Rate Your Music score: 3.2 out of 5!

If you said back in 1989 that Richard Marx would someday appear on a list of lost hits, a face would have been laughed in. That face would have been yours. Richard ranked right up there with Phil Collins in that every pop station played him at least once an hour.

Q-102 was particularly awash in Marx mania. ARSA reveals that the station placed "Right Here Waiting" at #1 on its playlist for 7 consecutive weeks. It wasn't even one of his rockers. It was a ballad among ballads. Imagine being a DJ on Q-102 and having to play the same ballad every 2 hours for 7 weeks. And that was during the summer, when radio should have been full of bright, cheery, fun music. Ballads should have been saved for the other 10 months of the year when it's rainy and dreary anyway.

That track didn't even disappear with 1989. ARSA also shows that during the week of November 18, 1994 - I repeat, 1994 - "Right Here Waiting" suddenly popped back up again and was played 22 times that week on Q-102. A station that supposedly had a format of current pop played a 5-year-old ballad 3 times a day!

But this entry profiles Richard's follow-up single "Angelia" - which has indeed become a lost hit.

Like the song in the previous entry, "Angelia" is connected to an assignment for high school art class in which we wrote fictional letters by relatives of supposedly well-known artists.

I had to come up with a name for a person being addressed in one of the letters.
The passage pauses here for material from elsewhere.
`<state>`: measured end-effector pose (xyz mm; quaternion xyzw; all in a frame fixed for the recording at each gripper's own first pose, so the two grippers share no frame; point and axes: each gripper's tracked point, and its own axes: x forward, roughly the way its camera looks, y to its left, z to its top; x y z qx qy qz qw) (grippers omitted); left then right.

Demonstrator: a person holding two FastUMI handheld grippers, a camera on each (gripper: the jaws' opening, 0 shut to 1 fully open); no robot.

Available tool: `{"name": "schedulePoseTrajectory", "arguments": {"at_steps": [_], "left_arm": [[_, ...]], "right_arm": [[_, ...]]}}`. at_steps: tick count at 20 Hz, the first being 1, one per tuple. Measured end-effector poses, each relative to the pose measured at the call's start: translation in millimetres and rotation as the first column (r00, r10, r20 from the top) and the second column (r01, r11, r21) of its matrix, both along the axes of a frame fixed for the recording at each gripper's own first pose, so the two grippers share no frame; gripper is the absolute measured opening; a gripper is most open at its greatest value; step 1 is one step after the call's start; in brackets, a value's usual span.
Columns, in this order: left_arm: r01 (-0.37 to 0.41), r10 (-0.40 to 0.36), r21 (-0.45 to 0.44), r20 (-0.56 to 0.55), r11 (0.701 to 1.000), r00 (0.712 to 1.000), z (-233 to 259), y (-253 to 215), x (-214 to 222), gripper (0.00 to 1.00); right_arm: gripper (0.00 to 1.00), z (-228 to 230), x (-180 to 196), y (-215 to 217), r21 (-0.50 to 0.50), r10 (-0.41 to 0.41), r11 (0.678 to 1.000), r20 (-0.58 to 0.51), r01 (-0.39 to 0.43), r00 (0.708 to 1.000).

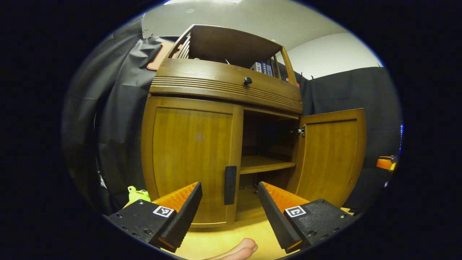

Much like how Phil Collins came up with Sussudio, I came up with Basteolia. It rhymed with Angelia - the woman Richard Marx sang about. The difference is that it had "baste" in it. "Baste-uh-lee-uh."

I started one of the letters, "Dear Basteolia." To the surprise of absolutely nobody, when I got the assignment back, it had a big, red X over that part.

Where you running to now, Basteolia?